Immediately prior to the 2011 conference in Cape Town, participants gathered at the University of the Western Cape for a workshop on the bioinformatics tool eBioKit.
Immediately following the 2021 meeting the ASBCB collaborated with the National Institutes of Health Office of Data Science Strategy in delivering an online Omics Codeathon.
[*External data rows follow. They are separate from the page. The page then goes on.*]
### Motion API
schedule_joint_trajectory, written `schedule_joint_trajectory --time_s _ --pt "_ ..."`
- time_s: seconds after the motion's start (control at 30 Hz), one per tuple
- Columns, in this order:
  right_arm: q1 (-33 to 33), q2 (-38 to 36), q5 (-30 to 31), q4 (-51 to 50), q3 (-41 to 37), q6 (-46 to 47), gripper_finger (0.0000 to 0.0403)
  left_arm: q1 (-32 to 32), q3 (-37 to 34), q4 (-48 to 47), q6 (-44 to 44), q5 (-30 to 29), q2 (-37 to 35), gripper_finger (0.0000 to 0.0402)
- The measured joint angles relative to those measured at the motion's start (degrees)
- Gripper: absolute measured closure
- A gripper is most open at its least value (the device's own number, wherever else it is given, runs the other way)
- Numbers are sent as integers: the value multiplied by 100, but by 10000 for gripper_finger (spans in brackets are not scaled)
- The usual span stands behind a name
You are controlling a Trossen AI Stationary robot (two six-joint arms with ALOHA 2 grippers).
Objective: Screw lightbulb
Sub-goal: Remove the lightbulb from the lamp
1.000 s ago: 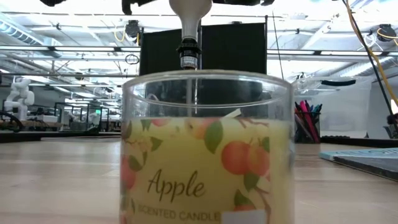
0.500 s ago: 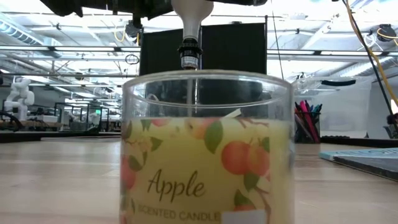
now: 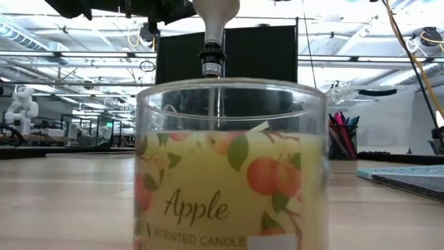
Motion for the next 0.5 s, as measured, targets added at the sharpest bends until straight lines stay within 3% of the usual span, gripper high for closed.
schedule_joint_trajectory --time_s 0.5 --pt "-15 -2 369 -22 0 -59 403 -255 0 -153 -40 -181 -5 402"
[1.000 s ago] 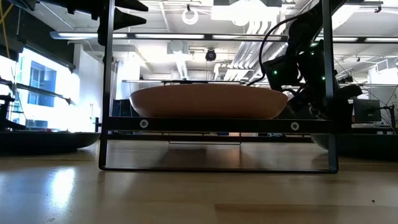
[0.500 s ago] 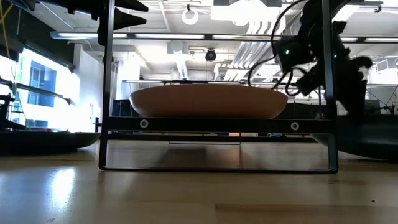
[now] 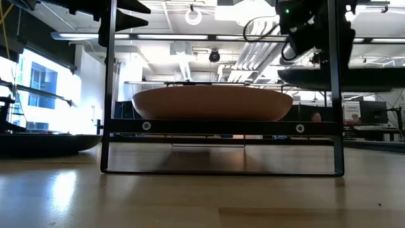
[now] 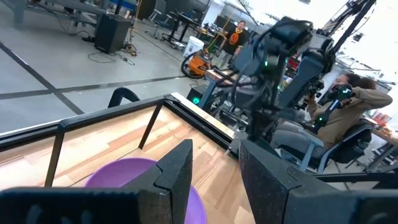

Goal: Place and stack plates onto a shelf
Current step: Stack the dark green plate on top of the purple plate on the shelf

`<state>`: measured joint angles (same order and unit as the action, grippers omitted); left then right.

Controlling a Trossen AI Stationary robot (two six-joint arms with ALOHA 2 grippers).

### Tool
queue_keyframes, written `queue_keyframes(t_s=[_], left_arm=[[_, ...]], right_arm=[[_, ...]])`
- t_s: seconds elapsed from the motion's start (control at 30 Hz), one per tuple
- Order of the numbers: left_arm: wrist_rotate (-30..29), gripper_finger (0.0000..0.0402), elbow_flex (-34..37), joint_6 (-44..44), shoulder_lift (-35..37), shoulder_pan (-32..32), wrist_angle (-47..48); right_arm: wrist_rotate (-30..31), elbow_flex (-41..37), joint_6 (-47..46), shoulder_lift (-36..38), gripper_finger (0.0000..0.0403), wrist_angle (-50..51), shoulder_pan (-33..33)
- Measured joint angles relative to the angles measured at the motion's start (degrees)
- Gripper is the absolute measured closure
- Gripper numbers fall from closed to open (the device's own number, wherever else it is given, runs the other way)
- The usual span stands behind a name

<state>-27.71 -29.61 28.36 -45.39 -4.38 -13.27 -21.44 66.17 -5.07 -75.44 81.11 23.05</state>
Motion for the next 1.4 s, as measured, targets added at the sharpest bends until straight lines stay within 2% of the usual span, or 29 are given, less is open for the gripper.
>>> queue_keyframes(t_s=[0.1, 0.23, 0.43, 0.67, 0.97, 1.4], left_arm=[[0.16, 0.0282, 0.0, -0.05, 0.46, 0.0, -0.02], [0.18, 0.0282, -0.12, -0.1, 1.92, 0.0, -0.46], [-0.4, 0.0282, -2.68, -5.65, 4.64, 0.0, -0.33], [-1.26, 0.0282, -5.19, -11.64, 5.55, 0.02, -0.37], [-1.27, 0.0282, -5.25, -11.98, 5.49, 0.02, 1.17], [-1.42, 0.0282, -5.25, -11.99, 5.49, 0.02, 1.4]], right_arm=[[-2.65, 1.91, -1.46, 0.02, 0.0403, -2.11, 1.5], [-5.97, 2.26, -8.63, -0.43, 0.0403, -11.76, 2.75], [-5.59, 2.27, -24.32, -5.71, 0.0403, -28.36, 3.25], [-4.87, 2.27, -34.04, -13.55, 0.0403, -40.13, 3.19], [2.82, 2.27, -39.85, -17.68, 0.0403, -42.72, 3.16], [4.08, 2.27, -41.41, -17.68, 0.0401, -43.88, 2.77]])
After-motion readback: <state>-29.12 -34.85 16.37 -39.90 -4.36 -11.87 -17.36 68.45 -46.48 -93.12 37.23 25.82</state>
Tutorials held at the 2025 ISCB Africa ASBCB Conference on Bioinformatics introduced the Afrigen-D (African Genomics Data Hub), as well as the cobrapy package for constraint-based modelling of metabolic networks at a genomic scale.

===Poster sessions===
In parallel with the rest of the programme there are poster sessions, allowing researchers to present their on-going activities in a concise form and to discuss it with other conference attendees.

===Scientific publications===
Since 2009, the ISCB Africa ASBCB Conference has been partnering with the Infection, Genetics and Evolution journal to publish papers presented at the conference. More recently the Bioinformatics Gateway of the F1000 online publishing platform in collaboration with the ISCB has provided an additional means of publishing material from the conference.